Geo Week News

September 24, 2014

Architects Use 3D Printing to Save Frank Lloyd Wright Building/Money

Pfeiffer Chapel

We’ve seen lots of uses of 3D technologies for historic preservation, but this might be the first time you’ve seen them being used for historic restoration.

The story is this: Frank Lloyd Wright designed a collection of buildings, commonly known as Child of the Sun, for Florida Southern University. There is some debate about how many individual buildings there actually are in the collection, but we can all agree that they were all built between the early 1940s and the end of the 1950s. Like many old buildings, weather (and poor restoration) has worn them down, so they are in need of restoration.

Mesick Cohen Wilson Baker Architects began the work of restoring the buildings. However, they ran into a problem with the Annie Pfeiffer Chapel.

For the facade of the chapel, Lloyd Wright used custom tiling blocks meant to help the architecture appear as if it were arising naturally from its environment. As such, they are reflective of his modernist design ethos and a big part of why the building was so badly in need of restoration. Here’s the kicker: The hand-made molds used to produce these intricate blocks have been lost, so it would be difficult or impossible to reproduce them inexpensively by traditional means.

3d printed block from pfeiffer chapel
An initial trial of a typical corner block to be used in the chapel. Image © Mesick Cohen Wilson Baker Architects (MCWB)

MCWB Architects, to their credit, saw an opportunity for using new technology: 3D printing. From Lloyd Wright’s blueprints, they designed 3D models of the blocks. They printed these models in negative, added some hand-made parts, and were able to recreate the iconic blocks for much, much cheaper than would have been possible otherwise.
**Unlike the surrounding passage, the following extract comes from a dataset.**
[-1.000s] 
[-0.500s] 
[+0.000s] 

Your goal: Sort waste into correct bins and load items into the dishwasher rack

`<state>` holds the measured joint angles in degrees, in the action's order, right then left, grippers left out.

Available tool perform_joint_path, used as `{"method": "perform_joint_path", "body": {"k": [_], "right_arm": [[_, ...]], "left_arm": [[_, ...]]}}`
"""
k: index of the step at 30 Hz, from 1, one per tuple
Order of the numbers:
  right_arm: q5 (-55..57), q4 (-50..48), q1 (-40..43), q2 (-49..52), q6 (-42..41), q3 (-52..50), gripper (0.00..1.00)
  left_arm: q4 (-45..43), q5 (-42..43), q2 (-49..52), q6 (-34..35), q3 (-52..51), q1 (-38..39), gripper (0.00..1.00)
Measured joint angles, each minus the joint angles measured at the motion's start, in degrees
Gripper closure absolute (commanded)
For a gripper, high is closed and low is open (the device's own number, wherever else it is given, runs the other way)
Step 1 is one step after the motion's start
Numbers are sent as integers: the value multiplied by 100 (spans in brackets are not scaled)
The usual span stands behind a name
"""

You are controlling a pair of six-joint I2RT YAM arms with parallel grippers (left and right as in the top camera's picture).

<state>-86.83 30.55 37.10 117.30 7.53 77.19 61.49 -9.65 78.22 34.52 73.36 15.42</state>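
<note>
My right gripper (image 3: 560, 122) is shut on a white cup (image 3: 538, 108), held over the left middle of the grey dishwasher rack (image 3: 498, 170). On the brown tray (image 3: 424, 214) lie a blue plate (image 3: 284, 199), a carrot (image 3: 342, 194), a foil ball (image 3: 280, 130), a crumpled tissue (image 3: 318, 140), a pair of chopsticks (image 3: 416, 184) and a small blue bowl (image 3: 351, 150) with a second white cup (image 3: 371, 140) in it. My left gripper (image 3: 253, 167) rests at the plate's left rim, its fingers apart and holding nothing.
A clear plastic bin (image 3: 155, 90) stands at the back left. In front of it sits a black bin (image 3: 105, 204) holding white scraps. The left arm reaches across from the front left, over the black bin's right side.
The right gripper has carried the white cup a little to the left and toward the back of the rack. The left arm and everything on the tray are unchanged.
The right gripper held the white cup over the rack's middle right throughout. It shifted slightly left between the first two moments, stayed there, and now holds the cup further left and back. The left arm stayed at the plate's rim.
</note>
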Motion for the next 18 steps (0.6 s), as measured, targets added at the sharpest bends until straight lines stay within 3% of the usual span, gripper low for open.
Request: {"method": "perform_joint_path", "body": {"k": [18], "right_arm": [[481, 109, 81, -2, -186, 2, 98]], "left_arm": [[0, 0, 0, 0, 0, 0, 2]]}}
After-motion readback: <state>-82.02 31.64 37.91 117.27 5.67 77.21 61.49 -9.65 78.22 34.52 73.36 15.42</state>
If the blueprints hadn’t existed (and let’s be fair–not every building’s blueprints are archived as carefully as one designed by Frank Lloyd Wright) this restoration might have been a great opportunity to use 3D scanning, too. Scan the blocks, edit the model, produce a mold. Voila.

This is only one of the many possibilities for 3D printing in architecture. To speculate, (this is a blog, after all), what if you could 3D print a Frank Lloyd Wright façade for your house? Or one of his buildings on your own parcel of land?